#### DESCRIPTION OF THE TASK
Only the lines from the top of the data through the one with "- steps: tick" are to be written out, each exactly as it stands.

** Opening DATASET ENTRIES block **

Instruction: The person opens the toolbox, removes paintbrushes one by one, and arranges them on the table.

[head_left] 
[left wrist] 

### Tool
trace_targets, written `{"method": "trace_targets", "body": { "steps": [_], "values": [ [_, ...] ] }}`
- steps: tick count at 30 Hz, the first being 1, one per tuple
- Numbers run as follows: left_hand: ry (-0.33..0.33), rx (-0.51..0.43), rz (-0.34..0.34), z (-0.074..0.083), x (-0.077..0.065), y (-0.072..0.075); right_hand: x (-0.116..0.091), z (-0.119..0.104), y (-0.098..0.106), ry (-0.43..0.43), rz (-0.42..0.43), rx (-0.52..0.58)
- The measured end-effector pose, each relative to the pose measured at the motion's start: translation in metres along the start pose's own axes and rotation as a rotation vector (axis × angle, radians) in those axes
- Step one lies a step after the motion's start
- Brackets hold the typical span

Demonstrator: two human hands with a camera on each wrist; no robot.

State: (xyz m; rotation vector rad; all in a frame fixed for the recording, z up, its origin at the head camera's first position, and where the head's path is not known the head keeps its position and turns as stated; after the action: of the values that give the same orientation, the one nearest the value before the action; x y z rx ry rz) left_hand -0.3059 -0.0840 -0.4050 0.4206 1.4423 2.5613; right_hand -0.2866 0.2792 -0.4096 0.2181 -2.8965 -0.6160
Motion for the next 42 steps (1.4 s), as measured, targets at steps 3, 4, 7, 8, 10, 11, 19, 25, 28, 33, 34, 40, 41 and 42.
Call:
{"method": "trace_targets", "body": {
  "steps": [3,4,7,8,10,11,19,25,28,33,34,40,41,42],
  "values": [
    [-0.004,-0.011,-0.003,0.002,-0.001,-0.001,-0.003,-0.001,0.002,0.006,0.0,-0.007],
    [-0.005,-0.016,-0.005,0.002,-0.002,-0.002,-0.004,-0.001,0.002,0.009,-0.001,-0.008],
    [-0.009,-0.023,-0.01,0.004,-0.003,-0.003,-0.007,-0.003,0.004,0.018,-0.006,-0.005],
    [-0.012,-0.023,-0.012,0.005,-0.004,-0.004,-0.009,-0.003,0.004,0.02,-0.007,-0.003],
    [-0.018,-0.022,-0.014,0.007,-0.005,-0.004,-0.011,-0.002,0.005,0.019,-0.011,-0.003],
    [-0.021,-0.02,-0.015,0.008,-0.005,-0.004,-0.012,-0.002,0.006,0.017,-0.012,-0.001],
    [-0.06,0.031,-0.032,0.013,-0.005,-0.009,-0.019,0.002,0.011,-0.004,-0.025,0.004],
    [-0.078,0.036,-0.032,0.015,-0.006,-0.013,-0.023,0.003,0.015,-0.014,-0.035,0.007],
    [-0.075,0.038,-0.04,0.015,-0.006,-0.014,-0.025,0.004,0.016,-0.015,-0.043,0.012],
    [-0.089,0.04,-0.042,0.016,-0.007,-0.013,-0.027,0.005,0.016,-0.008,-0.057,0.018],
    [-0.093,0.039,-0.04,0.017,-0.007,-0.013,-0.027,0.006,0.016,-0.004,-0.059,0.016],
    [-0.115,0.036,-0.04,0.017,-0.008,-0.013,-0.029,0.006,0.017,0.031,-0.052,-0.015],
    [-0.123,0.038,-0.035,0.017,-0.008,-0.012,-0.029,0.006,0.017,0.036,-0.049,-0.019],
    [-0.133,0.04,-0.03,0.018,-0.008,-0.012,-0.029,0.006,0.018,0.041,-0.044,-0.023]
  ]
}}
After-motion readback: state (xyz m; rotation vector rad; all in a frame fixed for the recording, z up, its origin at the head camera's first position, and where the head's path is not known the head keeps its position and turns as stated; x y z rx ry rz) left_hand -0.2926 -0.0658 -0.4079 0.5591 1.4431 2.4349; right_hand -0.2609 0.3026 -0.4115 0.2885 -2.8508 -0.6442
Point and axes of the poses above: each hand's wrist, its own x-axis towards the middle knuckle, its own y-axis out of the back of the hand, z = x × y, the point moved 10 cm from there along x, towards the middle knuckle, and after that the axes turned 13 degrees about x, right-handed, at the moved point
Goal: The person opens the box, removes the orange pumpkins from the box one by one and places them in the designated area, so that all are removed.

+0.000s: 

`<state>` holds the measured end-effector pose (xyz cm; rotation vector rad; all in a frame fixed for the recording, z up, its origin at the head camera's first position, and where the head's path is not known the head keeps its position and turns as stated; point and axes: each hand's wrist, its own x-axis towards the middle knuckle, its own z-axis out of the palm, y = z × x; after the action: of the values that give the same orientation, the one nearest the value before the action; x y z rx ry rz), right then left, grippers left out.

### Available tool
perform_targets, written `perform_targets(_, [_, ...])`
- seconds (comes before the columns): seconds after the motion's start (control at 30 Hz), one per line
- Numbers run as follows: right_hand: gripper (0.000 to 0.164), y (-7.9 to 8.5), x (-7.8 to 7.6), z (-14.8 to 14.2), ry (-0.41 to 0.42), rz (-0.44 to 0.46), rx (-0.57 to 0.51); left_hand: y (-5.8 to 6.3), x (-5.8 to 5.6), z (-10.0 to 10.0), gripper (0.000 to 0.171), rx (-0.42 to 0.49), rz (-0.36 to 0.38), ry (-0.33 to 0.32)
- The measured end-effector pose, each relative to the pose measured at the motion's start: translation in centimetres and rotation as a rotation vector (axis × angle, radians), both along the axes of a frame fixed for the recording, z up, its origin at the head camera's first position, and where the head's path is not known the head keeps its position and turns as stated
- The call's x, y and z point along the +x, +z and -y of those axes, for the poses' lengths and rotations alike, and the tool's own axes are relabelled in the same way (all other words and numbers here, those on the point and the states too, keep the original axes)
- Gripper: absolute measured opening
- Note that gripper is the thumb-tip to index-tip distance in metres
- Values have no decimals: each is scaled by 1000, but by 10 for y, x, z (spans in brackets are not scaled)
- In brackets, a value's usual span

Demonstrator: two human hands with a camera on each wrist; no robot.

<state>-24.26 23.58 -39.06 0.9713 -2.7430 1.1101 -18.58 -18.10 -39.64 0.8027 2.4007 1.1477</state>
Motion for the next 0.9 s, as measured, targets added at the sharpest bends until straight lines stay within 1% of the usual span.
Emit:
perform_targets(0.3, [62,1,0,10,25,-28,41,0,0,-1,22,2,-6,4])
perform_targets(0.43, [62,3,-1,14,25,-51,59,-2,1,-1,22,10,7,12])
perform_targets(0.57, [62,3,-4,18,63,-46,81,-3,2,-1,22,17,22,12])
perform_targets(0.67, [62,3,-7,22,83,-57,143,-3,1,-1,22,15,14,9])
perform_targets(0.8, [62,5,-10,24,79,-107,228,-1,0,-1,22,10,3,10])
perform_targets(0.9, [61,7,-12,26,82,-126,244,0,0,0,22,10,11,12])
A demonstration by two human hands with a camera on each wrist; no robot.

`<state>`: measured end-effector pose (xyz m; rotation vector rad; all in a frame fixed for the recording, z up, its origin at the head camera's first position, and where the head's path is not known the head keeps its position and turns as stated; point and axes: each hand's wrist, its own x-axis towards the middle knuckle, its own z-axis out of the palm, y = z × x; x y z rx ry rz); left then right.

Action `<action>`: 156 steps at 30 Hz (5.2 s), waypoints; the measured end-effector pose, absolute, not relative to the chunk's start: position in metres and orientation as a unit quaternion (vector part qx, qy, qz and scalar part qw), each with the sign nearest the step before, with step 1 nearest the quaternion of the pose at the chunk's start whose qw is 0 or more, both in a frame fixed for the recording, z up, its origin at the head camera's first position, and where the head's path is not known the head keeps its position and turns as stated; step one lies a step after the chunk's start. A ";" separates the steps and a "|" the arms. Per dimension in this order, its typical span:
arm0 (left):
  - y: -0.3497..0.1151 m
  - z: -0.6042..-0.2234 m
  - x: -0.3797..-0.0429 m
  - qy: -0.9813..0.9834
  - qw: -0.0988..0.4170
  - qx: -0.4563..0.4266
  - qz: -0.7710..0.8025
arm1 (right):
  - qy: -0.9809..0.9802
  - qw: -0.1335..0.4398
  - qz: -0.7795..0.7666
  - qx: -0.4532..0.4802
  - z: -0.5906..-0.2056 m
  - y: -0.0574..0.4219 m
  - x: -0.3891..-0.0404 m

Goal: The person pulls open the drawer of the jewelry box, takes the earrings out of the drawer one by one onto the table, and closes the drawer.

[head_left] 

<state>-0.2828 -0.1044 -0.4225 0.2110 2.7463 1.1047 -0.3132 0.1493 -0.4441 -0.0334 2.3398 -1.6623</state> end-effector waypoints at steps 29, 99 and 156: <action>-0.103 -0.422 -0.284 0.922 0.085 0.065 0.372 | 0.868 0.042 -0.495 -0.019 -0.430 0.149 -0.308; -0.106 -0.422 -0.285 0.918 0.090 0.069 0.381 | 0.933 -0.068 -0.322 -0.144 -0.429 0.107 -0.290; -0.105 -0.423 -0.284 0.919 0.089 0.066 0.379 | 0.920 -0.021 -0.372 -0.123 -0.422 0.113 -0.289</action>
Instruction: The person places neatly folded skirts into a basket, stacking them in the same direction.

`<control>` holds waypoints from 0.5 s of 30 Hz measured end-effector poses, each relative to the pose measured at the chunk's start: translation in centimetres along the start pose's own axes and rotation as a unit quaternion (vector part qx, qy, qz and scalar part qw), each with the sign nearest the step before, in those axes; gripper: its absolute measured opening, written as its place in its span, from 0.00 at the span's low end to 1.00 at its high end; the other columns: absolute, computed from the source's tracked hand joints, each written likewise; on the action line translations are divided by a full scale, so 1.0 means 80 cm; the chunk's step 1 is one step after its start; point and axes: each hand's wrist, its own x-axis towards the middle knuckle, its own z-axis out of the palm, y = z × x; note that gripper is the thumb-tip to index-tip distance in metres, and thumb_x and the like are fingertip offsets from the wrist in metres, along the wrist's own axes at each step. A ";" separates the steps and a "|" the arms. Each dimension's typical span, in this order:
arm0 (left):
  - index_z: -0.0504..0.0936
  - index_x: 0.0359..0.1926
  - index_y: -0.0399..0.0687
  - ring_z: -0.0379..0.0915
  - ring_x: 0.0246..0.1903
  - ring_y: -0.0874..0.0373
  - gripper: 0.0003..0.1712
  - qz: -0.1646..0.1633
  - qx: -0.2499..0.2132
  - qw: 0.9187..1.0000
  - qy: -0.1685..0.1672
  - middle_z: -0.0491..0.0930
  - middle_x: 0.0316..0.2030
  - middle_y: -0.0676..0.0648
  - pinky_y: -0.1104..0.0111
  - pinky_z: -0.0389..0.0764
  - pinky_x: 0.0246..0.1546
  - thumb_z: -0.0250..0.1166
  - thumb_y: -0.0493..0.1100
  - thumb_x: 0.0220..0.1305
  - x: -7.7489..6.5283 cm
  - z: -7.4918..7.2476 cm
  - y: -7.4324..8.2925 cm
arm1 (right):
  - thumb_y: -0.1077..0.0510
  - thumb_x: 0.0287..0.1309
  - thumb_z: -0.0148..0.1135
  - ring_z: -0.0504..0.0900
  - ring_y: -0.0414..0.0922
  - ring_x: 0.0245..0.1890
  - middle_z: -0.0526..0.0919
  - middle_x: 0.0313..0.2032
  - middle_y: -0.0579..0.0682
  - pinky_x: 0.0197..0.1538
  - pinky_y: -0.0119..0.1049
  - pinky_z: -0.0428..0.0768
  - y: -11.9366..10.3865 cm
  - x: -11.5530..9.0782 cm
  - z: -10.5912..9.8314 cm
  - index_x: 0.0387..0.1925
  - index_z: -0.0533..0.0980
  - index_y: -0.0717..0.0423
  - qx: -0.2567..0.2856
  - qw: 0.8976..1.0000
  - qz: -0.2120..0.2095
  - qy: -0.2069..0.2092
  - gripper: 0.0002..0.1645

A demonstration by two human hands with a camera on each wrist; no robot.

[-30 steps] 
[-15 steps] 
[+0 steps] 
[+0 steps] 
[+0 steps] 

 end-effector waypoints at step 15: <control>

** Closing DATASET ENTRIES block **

#### PROBLEM SOLUTION
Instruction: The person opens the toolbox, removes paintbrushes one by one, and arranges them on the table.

[head_left] 
[left wrist] 

### Tool
trace_targets, written `{"method": "trace_targets", "body": { "steps": [_], "values": [ [_, ...] ] }}`
- steps: tick count at 30 Hz, the first being 1, one per tuple

No more output is needed for this exercise.